## What is expected
The records sit below. Return every line in them that holds the word "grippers".
━━━━━ Stored data ━━━━━
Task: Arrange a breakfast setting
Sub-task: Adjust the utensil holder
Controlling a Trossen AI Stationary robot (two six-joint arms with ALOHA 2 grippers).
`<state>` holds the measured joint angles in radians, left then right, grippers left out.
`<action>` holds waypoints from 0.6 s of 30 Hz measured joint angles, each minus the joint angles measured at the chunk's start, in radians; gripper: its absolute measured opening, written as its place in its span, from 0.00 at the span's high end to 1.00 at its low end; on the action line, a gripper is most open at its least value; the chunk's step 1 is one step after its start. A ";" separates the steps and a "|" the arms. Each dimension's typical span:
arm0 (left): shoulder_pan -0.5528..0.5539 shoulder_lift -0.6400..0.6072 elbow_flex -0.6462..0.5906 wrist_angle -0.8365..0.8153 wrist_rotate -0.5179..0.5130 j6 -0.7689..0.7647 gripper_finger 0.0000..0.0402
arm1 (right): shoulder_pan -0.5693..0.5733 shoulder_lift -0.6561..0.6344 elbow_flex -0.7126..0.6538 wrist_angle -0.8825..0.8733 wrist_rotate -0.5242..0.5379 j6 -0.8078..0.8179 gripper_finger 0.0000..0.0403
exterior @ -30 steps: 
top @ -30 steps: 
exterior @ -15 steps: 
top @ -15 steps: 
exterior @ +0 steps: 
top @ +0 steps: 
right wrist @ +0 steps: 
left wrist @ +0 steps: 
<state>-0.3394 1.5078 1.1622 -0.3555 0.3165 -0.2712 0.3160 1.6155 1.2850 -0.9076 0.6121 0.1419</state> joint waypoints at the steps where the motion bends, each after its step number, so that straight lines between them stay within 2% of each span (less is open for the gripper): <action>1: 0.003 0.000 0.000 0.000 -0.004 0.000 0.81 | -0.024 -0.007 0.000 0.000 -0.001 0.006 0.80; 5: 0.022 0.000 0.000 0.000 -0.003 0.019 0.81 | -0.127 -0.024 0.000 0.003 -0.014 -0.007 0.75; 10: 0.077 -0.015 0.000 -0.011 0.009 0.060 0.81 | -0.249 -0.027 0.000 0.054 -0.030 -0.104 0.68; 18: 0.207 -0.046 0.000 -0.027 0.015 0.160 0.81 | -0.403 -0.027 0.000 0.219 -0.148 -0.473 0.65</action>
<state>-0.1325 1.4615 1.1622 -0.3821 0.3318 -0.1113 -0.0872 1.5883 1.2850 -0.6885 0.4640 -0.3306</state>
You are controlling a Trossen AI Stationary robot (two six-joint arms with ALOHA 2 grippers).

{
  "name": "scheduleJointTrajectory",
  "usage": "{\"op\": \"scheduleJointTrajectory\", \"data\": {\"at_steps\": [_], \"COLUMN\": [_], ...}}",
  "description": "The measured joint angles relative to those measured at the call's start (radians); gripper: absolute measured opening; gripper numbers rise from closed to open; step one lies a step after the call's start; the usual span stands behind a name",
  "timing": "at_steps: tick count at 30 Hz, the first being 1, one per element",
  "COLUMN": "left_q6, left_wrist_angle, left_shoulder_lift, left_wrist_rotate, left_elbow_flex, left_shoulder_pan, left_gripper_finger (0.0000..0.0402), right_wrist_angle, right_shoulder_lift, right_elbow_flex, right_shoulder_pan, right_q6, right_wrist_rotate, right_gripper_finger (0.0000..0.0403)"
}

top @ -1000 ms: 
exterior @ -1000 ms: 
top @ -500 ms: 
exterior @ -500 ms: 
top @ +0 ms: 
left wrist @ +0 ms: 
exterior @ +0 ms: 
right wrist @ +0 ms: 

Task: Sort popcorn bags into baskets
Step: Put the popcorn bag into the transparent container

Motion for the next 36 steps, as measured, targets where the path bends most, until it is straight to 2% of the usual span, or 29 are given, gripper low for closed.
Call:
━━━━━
## Task solution
Controlling a Trossen AI Stationary robot (two six-joint arms with ALOHA 2 grippers).
`<state>` holds the measured joint angles in radians, left then right, grippers left out.
You are controlling a Trossen AI Stationary robot (two six-joint arms with ALOHA 2 grippers).

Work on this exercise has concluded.